The M68k has a ton of history. I won't get into it but if you take a look at the systems that feature it below and you search the web for current uses of the architecture, you'll see that it plays an important part in the historical computing market.

Systems that feature M68k architecture:

• Sega Genesis
• Atari Jaguar
• Apple Macintosh
• Neo Geo
• Amiga
• Atari ST
• TI-89
• SUN workstation
• Too many arcade systems

As of the writing of this paper, I found no examples of M68k in CTF.

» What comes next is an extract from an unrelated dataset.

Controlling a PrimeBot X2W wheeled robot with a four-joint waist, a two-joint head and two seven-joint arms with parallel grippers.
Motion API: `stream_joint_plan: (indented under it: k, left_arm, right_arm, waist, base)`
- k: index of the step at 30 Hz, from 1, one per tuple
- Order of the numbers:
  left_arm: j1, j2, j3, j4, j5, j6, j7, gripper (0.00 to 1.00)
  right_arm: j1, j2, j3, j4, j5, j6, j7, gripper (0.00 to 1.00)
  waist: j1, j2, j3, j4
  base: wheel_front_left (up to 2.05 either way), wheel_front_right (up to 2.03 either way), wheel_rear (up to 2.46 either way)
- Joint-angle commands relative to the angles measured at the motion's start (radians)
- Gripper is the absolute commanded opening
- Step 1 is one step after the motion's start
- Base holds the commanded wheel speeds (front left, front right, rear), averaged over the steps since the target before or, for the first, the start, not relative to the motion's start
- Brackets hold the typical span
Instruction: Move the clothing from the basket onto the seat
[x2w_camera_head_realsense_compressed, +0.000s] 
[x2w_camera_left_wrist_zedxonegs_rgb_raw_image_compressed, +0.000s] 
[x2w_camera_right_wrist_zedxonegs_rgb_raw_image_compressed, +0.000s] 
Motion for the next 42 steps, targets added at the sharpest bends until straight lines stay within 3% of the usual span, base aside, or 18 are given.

In src/md/loop2mustestcm.c you find my finest creation of this talk: an almost functional music system with 16 steps that allows you to change the registers of the YM2612. It also draws to the screen with a custom puts function that I had to write in assembly. It has functions like play_note and sleep. If you look close, these building blocks are what you need to turn C without a good libc into a musical graphical demo! But how?! Let's take a very close look at our code and try to understand the patterns in use.

Features:

• puts(const char *data) and sleep(void) in 68k assembly (loop2mustestc.s)
• music_init(void), play_note(uint16_t freq), stop_music(void) in C
• clearScreen(void), WaitVBlankStart(void), WaitVBlankEnd(void), btohex(char *dst, uint8_t src) in C

volatile uint32_t * const VDP_DATA = (volatile uint32_t *)0x00C00000;
volatile uint32_t * const VDP_CTRL = (volatile uint32_t *)0x00C00004;
volatile uint16_t * const VDP_STATUS = (volatile uint16_t *)0x00C00004;
    

Remember volatile? Yes, these are 16-bit and 32-bit Memory-mapped I/O (MMIO). That means writing to these addresses causes a state change in the video processing unit. Don't think of it like putting characters into VRAM just yet, but instead think of it like writing to a serial port, on the other end of which is a CPU. This will guide you on your journey to M68k hacking. That means when you reverse your MegaDrive (Sega Genesis) code, you're looking for 0xc00000 and 0xc00004. These can be computed or statically shown in assembly, so it's up to your reverse engineering to uncover these addresses! If you're reverse engineering an arcade system, you will probably need to find out what addresses are the video processing unit addresses.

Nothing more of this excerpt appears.